New Linux server
Saturday 11th November 2006
On 11th November 2006, at 05:37am PKT, Fawad Halim said:
I'm surprised that you chose Fedora. Fedora releases are only supported for 1.5 years. IMHO, CentOS (which is based on RHEL) would have been a safer choice given that RHEL releases are supported for 7 years.
On 11th November 2006, at 06:47am PKT, Adnan Siddiqi said:
It seems you got a dedicated machine, would like to share how much does it cost monthly/yearly and are you able to run background services via shell?
On 11th November 2006, at 16:42pm PKT, Sajjad said:
The server came with Fedora by default. Any other OS would have cost extra.

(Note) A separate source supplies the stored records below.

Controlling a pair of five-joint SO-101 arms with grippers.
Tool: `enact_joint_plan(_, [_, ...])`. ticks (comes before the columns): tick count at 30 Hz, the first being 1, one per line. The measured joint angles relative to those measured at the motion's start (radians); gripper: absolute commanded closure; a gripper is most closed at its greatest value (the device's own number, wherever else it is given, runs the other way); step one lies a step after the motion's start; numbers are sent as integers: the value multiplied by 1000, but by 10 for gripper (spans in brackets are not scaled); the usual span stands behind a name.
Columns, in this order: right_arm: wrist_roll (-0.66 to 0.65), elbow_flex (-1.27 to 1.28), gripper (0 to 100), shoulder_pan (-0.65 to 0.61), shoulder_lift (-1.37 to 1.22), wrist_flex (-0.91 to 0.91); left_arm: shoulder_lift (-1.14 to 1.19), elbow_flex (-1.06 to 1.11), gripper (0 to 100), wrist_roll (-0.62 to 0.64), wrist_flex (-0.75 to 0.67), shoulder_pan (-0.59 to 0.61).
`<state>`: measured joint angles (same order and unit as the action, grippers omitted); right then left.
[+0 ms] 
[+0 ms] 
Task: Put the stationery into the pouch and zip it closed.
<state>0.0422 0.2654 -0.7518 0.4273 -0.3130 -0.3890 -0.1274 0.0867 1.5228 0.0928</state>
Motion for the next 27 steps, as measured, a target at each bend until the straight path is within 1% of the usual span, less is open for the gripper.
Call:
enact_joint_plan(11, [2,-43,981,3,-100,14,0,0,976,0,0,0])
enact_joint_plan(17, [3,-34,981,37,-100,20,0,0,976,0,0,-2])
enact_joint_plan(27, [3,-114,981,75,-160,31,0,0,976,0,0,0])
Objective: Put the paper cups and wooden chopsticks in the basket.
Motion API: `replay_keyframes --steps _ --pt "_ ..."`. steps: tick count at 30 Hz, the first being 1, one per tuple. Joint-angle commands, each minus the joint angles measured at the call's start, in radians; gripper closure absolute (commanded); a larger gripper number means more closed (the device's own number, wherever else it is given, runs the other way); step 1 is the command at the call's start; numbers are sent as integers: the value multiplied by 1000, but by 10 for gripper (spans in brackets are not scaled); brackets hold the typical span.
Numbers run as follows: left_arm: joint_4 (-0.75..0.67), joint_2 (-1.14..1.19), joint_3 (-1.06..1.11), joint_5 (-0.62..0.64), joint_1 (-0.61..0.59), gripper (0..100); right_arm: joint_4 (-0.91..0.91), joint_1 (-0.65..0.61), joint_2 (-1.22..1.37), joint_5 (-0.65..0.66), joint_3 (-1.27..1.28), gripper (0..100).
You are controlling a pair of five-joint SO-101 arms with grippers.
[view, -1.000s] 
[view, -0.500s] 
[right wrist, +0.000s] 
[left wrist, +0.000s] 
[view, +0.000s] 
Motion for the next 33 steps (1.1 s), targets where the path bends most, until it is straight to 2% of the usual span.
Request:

The idea was that I'll get this package and remotely do a "forced" change to Slackware since I was repartitioning anyway. Now it looks too risky since I could lose all access to the server in the process.
It may be simpler to rip out Fedora's guts and replace whatever I can with CentOS or Slackware parts. Will give that a shot.
On 11th November 2006, at 17:22pm PKT, Sajjad said:
Yes, it is a dedicated machine and costs about $70 per month (plus installation charges of over $100).
What do you exactly mean by background services? I have full access to the server and can do whatever I want with it.
On 13th November 2006, at 15:13pm PKT, Adnan said:
Ok Sajjad thanks for reply, thats what I wanted to know whether you have full power or not. $75 sounds reasonable to me. Which provider are you using?
By background process I mean running a script in background by using & sign.
On 14th November 2006, at 23:14pm PKT, Atif said:
Which Fedora version is that?
On 16th November 2006, at 00:04am PKT, Sajjad said:
Adnan, I'm using cari.net. It's based in San Diego and seems ok.
If you have full control of a server, you can do anything with it, including running this kind of script.
Atif, it is running 64-bit Fedora Core 5. Not something I like or would recommend, but there was little choice.
On 16th November 2006, at 17:45pm PKT, Atif said:
What are the specs of the server machine?
On 17th November 2006, at 03:56am PKT, Sajjad said:
It is a Celeron D (64 bit) with 1GB RAM and 160GB of space. Not much by today's standards, but then again, my sites don't really require much and it is a pretty decent upgrade for them.
On 18th November 2006, at 11:51am PKT, Zaeem said:
Do you really think somebody would risk their business on something like Slackware? Hardware vendors are not going to support them at all if it's slackware and support costs will be increased. So long Slackware...:P
On 19th November 2006, at 04:22am PKT, Farhan said:
I use ASmallOrange.com, and they seem to be quite good. Why not go for a monthly shared package? For a simple blog, it does the job quite well. ASO is pretty cheap, $35/year, which includes domain registration as well. Tech support is awesome too.
On 20th November 2006, at 23:14pm PKT, Sajjad said:
Zaeem, it's my personal site and I don't have OS level support anyway. My personal preference is Slackware and I should have that option if I'm willing to pay for it.
As for Slackware's marketshare and future, it's not a commercial distro or one of the most common, but I'm sure a number of servers are based on it. Not everyone needs or wants a corporate look.
Farhan, thanks for the suggestion, but I'm too used to having my own server and haven't used shared hosting for over 4 years.
And it's not just for this blog. I also run my own email server and other sites that require customized tools (coded in Python for example), not to mention the Python blogging software running this blog. A shared solution would have been too restrictive to run all these things.